When: 3 p.m. Saturday with the Rev. Rodney Lackey

Where: Antioch Baptist Church, 1010 Mill St., Gainesville

More info: 770-536-4864

Women's prayer band

A prayer band doesn’t play the piano or have a drummer, but its spiritual harmony is as soul-stirring as any gospel.

It’s not a new idea, either. People have been praying together in groups since Biblical times. And lately, prayer bands, tight-knit groups of people coming together for prayer, have been growing in popularity. There are even websites and Facebook pages dedicated to recruiting more people into the bands.

The Rev. Isaac Whitehead of First Baptist Church said it is powerful to come together and pray.

"I think there’s strength in unity," Whitehead said. "... We can come together in a collective effort to call on God to help guide us and lead us, and I think that speaks to our willingness to have a good relationship with one another."

Locally, the Gainesville Prayer Band, is celebrating its 60th anniversary this year and still going strong.

The Gainesville Prayer Band meets once a month early Sunday mornings, praying for the community, families, friends or victims of natural disasters. The focus of the meeting is prayer and praise, and followed by testimony and music.

"We’ll have our meeting on Saturday with the Rev. Rodney Lackey," Ruby Brawner said. "We’ll be singing traditional hymns and anyone is welcome."

The group was organized in 1950 by Blanche Alexander and started with humble beginnings. Meetings were held in her house Saturday nights. Later, they visited different churches to pray.

Traditionally, "prayer bands" were common in African-American churches.

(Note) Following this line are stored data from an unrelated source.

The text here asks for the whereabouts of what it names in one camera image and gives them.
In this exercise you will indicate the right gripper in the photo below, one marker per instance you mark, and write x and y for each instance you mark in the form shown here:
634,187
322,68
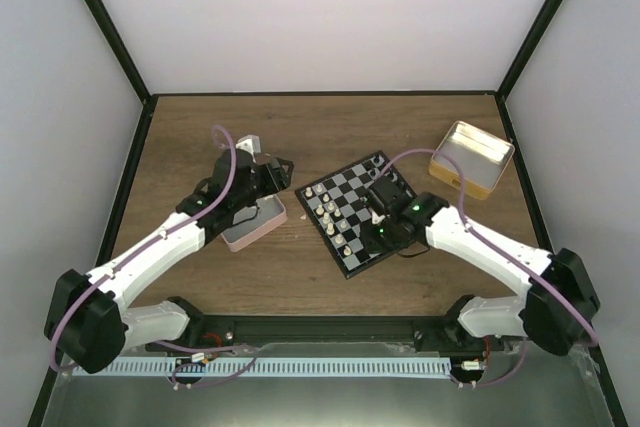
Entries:
371,244

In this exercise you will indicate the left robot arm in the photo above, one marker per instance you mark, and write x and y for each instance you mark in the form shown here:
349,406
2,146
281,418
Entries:
140,267

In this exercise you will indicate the black white chessboard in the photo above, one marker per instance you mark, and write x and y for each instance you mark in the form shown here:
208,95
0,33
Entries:
346,188

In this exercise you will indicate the light blue slotted rail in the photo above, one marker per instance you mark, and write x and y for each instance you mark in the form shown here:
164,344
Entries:
281,367

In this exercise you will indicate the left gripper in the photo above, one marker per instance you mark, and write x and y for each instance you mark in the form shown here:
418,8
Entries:
276,176

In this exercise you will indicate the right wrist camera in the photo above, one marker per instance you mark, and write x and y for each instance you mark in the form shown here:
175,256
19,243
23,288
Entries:
376,218

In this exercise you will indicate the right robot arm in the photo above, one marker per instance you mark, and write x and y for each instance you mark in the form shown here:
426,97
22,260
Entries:
552,300

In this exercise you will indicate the yellow metal tin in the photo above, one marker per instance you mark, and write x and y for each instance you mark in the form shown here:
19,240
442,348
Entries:
481,156

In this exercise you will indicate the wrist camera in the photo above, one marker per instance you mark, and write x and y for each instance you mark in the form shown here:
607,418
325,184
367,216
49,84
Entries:
250,144
376,218

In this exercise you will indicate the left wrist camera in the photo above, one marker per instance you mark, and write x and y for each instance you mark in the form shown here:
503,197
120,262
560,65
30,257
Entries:
250,144

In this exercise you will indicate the black aluminium frame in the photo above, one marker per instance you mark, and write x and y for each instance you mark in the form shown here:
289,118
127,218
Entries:
149,102

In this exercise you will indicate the pink metal tin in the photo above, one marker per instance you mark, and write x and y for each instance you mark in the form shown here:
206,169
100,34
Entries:
253,223

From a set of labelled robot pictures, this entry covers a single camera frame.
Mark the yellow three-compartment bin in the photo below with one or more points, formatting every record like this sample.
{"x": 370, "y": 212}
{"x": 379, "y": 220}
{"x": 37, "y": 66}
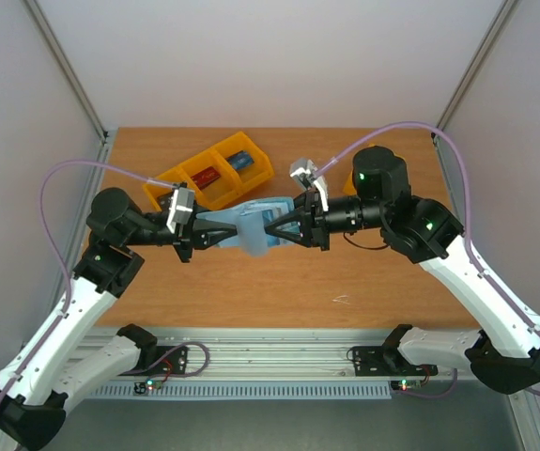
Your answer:
{"x": 223, "y": 173}

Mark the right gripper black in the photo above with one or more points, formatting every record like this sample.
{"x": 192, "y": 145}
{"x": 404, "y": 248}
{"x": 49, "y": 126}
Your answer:
{"x": 316, "y": 222}

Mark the red credit card in bin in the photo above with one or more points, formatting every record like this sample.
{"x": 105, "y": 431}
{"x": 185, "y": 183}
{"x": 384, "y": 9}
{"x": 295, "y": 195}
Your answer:
{"x": 205, "y": 177}

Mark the grey slotted cable duct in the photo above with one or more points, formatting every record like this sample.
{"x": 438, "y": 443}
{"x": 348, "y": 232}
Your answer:
{"x": 245, "y": 390}

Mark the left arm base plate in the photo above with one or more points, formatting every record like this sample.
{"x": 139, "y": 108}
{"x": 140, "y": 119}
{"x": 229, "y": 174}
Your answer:
{"x": 171, "y": 359}

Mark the aluminium corner post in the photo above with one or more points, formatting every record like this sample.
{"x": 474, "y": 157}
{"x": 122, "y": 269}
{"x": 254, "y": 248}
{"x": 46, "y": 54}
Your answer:
{"x": 487, "y": 43}
{"x": 41, "y": 22}

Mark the right aluminium corner post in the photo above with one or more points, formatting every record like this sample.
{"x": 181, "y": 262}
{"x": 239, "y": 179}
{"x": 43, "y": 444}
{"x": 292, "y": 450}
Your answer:
{"x": 487, "y": 43}

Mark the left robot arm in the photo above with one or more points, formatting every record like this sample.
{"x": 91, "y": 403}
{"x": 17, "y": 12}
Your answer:
{"x": 37, "y": 389}

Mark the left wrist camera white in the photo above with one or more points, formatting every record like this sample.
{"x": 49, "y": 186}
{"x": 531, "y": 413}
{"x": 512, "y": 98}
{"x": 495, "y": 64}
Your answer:
{"x": 180, "y": 208}

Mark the teal leather card holder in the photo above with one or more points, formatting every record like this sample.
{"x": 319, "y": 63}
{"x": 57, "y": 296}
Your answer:
{"x": 253, "y": 216}

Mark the blue credit card in bin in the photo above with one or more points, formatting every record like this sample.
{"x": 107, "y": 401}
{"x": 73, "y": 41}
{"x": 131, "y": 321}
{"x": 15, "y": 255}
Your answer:
{"x": 240, "y": 160}

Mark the aluminium rail frame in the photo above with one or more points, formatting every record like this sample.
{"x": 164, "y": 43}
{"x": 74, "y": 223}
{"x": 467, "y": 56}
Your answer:
{"x": 274, "y": 354}

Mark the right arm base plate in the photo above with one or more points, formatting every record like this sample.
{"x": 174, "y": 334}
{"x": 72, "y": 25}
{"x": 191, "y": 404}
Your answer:
{"x": 373, "y": 361}

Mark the small yellow bin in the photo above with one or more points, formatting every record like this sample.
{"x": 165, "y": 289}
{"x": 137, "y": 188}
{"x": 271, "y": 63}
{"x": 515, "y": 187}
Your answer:
{"x": 348, "y": 187}

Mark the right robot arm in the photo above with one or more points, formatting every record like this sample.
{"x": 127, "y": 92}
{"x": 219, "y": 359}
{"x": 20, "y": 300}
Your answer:
{"x": 503, "y": 354}

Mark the left aluminium corner post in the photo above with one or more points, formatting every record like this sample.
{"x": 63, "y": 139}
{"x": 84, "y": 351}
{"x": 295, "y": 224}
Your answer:
{"x": 41, "y": 22}

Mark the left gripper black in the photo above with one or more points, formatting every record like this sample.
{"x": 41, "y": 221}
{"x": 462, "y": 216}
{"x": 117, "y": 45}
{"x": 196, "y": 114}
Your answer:
{"x": 197, "y": 231}

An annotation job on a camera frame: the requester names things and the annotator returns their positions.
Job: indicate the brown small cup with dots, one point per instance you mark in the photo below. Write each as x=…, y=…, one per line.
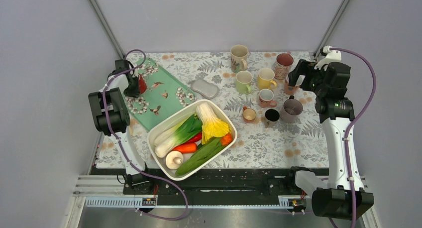
x=271, y=117

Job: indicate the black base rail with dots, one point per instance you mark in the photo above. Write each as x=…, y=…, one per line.
x=267, y=181

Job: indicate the light green mug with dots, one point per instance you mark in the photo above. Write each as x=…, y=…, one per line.
x=243, y=82

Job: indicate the peach floral mug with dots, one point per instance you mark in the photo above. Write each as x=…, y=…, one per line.
x=290, y=90

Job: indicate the small orange mug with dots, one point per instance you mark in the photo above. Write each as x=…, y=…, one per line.
x=249, y=114

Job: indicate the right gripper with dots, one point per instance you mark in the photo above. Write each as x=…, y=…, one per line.
x=308, y=69

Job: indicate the white mushroom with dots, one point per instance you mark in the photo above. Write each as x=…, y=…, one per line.
x=174, y=160

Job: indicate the purple mug black handle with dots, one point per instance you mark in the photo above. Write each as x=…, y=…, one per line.
x=291, y=109

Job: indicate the bok choy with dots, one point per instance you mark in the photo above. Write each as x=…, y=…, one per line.
x=177, y=135

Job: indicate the red mug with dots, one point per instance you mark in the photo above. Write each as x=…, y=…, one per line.
x=142, y=84

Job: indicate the green floral tray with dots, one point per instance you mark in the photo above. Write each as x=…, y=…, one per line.
x=164, y=96

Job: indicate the napa cabbage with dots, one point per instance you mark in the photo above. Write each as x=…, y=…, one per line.
x=212, y=126

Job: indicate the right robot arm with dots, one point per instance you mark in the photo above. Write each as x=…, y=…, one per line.
x=343, y=195

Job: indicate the floral tablecloth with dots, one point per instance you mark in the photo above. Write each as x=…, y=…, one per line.
x=281, y=145

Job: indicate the red chili pepper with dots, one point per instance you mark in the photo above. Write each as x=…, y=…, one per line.
x=195, y=138

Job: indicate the terracotta pink mug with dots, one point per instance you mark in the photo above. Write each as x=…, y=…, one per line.
x=266, y=99

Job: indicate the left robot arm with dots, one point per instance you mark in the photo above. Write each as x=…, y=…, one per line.
x=111, y=117

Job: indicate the pink tall cup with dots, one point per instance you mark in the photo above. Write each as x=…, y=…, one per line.
x=282, y=65

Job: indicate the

When Brawner took over the group in 1983, her plan was to break racial barriers and meet in local white churches, along with
traditionally African-American churches.

"I was persistent; after I got in one door, I would try another until we had (six) white churches," Brawner said during a 2007 interview with The Times.

The first historically white church to allow the group to meet was First Baptist Church in 1995. Today, the Gainesville Prayer Band divides its time throughout the year between six historically black churches and six historically white churches.

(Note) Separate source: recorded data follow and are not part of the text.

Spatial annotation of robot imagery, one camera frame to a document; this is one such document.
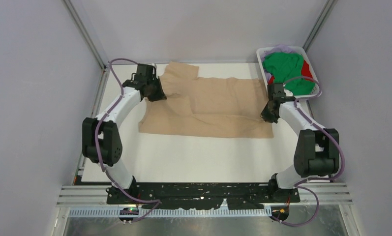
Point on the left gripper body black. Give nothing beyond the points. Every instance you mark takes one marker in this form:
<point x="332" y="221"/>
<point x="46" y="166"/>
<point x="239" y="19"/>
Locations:
<point x="155" y="93"/>

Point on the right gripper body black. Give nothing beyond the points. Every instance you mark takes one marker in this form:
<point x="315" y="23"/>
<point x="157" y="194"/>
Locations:
<point x="270" y="116"/>

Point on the beige t shirt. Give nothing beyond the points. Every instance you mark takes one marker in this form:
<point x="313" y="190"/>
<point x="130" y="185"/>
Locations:
<point x="207" y="107"/>

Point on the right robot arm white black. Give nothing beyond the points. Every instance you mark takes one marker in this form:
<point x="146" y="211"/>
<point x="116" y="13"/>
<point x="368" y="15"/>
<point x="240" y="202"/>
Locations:
<point x="317" y="154"/>

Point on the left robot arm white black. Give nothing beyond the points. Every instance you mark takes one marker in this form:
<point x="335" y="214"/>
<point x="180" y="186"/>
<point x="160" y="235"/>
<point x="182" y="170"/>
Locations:
<point x="101" y="142"/>

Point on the green t shirt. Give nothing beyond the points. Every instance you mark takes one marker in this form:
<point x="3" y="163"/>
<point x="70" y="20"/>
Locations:
<point x="287" y="69"/>

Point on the red t shirt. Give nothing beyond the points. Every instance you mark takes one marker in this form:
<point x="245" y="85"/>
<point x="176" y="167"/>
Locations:
<point x="305" y="71"/>

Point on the white plastic basket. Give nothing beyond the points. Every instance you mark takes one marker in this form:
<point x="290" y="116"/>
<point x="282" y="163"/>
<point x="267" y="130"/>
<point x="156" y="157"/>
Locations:
<point x="316" y="90"/>

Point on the lavender t shirt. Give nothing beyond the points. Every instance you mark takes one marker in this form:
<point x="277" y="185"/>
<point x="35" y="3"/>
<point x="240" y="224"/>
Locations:
<point x="276" y="49"/>

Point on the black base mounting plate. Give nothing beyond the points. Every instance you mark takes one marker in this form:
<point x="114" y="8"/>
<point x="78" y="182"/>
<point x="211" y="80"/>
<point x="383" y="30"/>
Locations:
<point x="203" y="196"/>

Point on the white slotted cable duct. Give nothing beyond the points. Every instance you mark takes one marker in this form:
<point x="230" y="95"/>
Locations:
<point x="133" y="212"/>

The Rev. Shawn Gray, pastor of Gainesville Bethel Church of the Nazarene, said he has been a member of the prayer band for about four years.

Gray has been a part of another prayer band in another city, and said this group is definitely unique.

"We come together to pray for the community, to pray for each other and to simply petition God for direction and to help us in everyday decisions. And it has been worthwhile," said Gray, who has been a member of other prayer brands in other cities. "... We are all from different denominations — some are Baptist, some Methodist and I’m Nazarene."

Brawner did expand the horizons of the Gainesville Prayer Band but prayer bands can be found all over the United States and throughout the world in countries such as China and India. A large church in New York called the Brooklyn Tabernacle also focuses a large part of their ministry on prayer.

The groups are even popping up at universities. A group of college women began a group at the University of Central Florida in Orlando, where they have taken the idea to another level.

Each Tuesday, they hold prayer meetings but also strive for academic excellence and Christian characteristics in the members’ personal lives.

"When you band together, you can just lean on each other," said Malinda Watkins, 22, a member of the executive board on the Women’s Prayer Band. "I’ve really learned that there’s something called corporate anointing and when you come together, God said if two or three people, touch and agree then he’s in the midst and he’s there. Just knowing that when you pray, he’s hears you and so over the years I’ve been able to develop more faith. I know that prayer changes things, and I know when I pray, God will move.

The Women’s Prayer Band was started on the UCF campus in 2001 by Tekoa Summers, a student who, at the time, couldn’t find a Christian organization on campus for women.

The power of praying in mass creates a significant spiritual bond with God and a special bond with others that pray, Watkins said.

"Then there’s a whole lot you learn about spiritual warfare, commanding the atmosphere and changing your day by praying in morning and could set the tone for the whole day," Watkins said.